Mumbai: With a flashy new model of its best-selling Swift hitting showrooms and India’s traditional festive car sales boom just around the corner, September was supposed to be a month to cheer for Maruti Suzuki, the country’s biggest carmaker.
It didn’t work out that way.
Labour unrest that began on 29 Aug has crippled production, sending sales tumbling and allowing rivals to eat into its market share in an industry fighting for customers as high costs and interest rates bite.
Maruti’s share of India’s passenger vehicle market stood at 40% last month, sliding 8% points since labour unrest began in June.
A failure to end the unrest, despite talks brokered by the state government of Haryana, where both plants are located, comes as Maruti feels the heat of rising interest rates and input costs that have hurt demand in the world’s second-fastest growing major auto market after China.
Maruti’s flagship Swift hatchback, which was revamped in mid-August amid a flurry of publicity, has about 100,000 customers still waiting for their car to arrive.
The two Maruti plants, which typically make 600 Swifts a day, assembled 300 of those models on Wednesday, resuming production on Tuesday after a complete shutdown of a week.
Even if the carmaker is able to ramp up production to twice that figure on a daily basis, clearing the backlog of orders could take around six months.
“There is no way market share can be secured when we don’t have the cars to sell,” a company spokesman told Reuters. “Right now, all our efforts are to maximise production and get close to normal levels.”
Maruti, which produced every second new passenger vehicle sold in India last September, accounted for only 40% of sales last month, according to data from the company and industry body Society of Indian Automobile Manufacturers.
“Competitors have ramped up production and increased capacity, and that’s really dented Maruti’s market share,” said Yaresh Kothari, autos analyst with Angel Broking in Mumbai.
“It’s particularly damaging that they have not been able to increase production during the festive season, which is when they need the extra cars the most.”
Carmakers typically see a sales boost in October during the annual festive season, when Indians receive bonuses and big-ticket purchases are considered auspicious.
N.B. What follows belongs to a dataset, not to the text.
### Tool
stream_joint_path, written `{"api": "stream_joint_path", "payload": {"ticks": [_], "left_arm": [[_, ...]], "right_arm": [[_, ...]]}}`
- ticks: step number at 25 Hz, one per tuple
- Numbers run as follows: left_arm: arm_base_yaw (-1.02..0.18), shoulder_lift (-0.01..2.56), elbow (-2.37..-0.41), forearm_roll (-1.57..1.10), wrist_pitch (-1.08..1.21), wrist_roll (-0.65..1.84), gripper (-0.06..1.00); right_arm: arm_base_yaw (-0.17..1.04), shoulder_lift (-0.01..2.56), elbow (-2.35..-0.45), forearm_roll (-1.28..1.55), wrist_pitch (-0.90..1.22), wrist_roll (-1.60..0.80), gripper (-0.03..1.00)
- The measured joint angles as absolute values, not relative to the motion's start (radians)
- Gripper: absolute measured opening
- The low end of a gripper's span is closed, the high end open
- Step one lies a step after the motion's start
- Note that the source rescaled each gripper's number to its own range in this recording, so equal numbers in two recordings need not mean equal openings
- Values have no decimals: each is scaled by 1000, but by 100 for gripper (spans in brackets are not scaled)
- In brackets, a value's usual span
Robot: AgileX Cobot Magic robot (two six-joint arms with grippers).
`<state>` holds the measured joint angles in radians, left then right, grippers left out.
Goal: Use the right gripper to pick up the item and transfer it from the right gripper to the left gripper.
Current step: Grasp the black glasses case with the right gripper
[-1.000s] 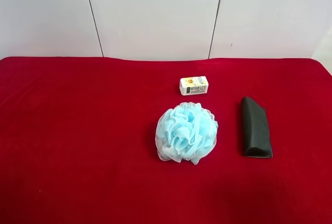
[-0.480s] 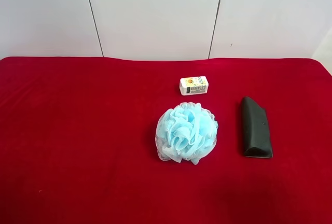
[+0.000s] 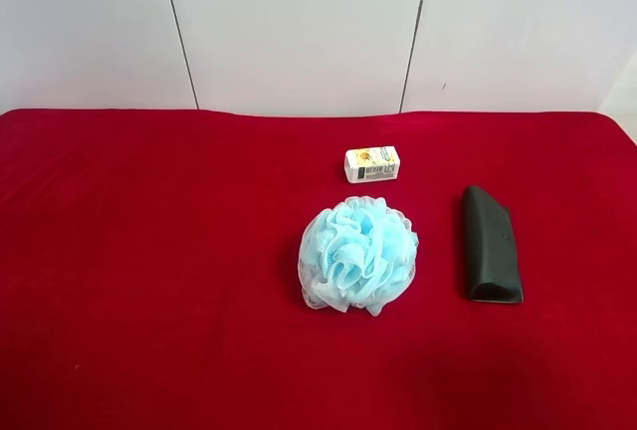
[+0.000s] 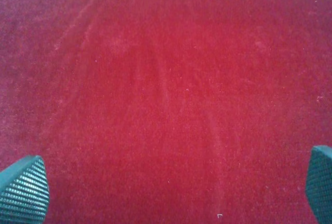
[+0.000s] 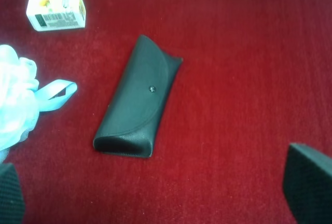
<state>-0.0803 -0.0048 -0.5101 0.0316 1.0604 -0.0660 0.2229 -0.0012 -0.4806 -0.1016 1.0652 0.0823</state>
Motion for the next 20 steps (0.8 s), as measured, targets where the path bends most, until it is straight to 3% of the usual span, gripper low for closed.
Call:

Maruti, 54.2% owned by Japan’s Suzuki Motor Corp , has suffered a total production loss of over 64,000 cars in 2011 due to strikes by its employees, a shortfall equivalent to around $400 million.
Industrial action first flared up in June when a 13-day strike by workers demanding the firm recognize a new union lead to a production loss of $95 million.
Maruti has lost 12 percentage points in the last 12 months. That looks set to skid further as the unrest rumbles on.
Meanwhile, rivals are benefiting. South Korea’s Hyundai Motors, India’s second-largest passenger carmaker by sales, saw its market share jump almost 3 percentage points in September to 21.7%.
Tata Motors’ market share stood at 16.4% in September from 15% a year ago, while fellow competitor Mahindra & Mahindra Ltd’s share rose to 11.7% from 10.4%.
Suzuki has also had to deal with a halt in production at its motorcycle factory in Thailand since 12 Oct due to floods in the country.
Still, analysts suggested that Maruti could claw back some of its market share if it can end the labour dispute.
“Cancellations from Swift customers haven’t been that large, people are prepared to wait. That is a big positive for Maruti moving forward,” said Vineet Hetamasaria, analyst at Mumbai-based PINC research.
“When things calm down again, we’re expecting Maruti to rebound back to a market share in the high 40s.”
Maruti shares have fallen almost 25% since January, underperforming a near 18% fall in the broader market.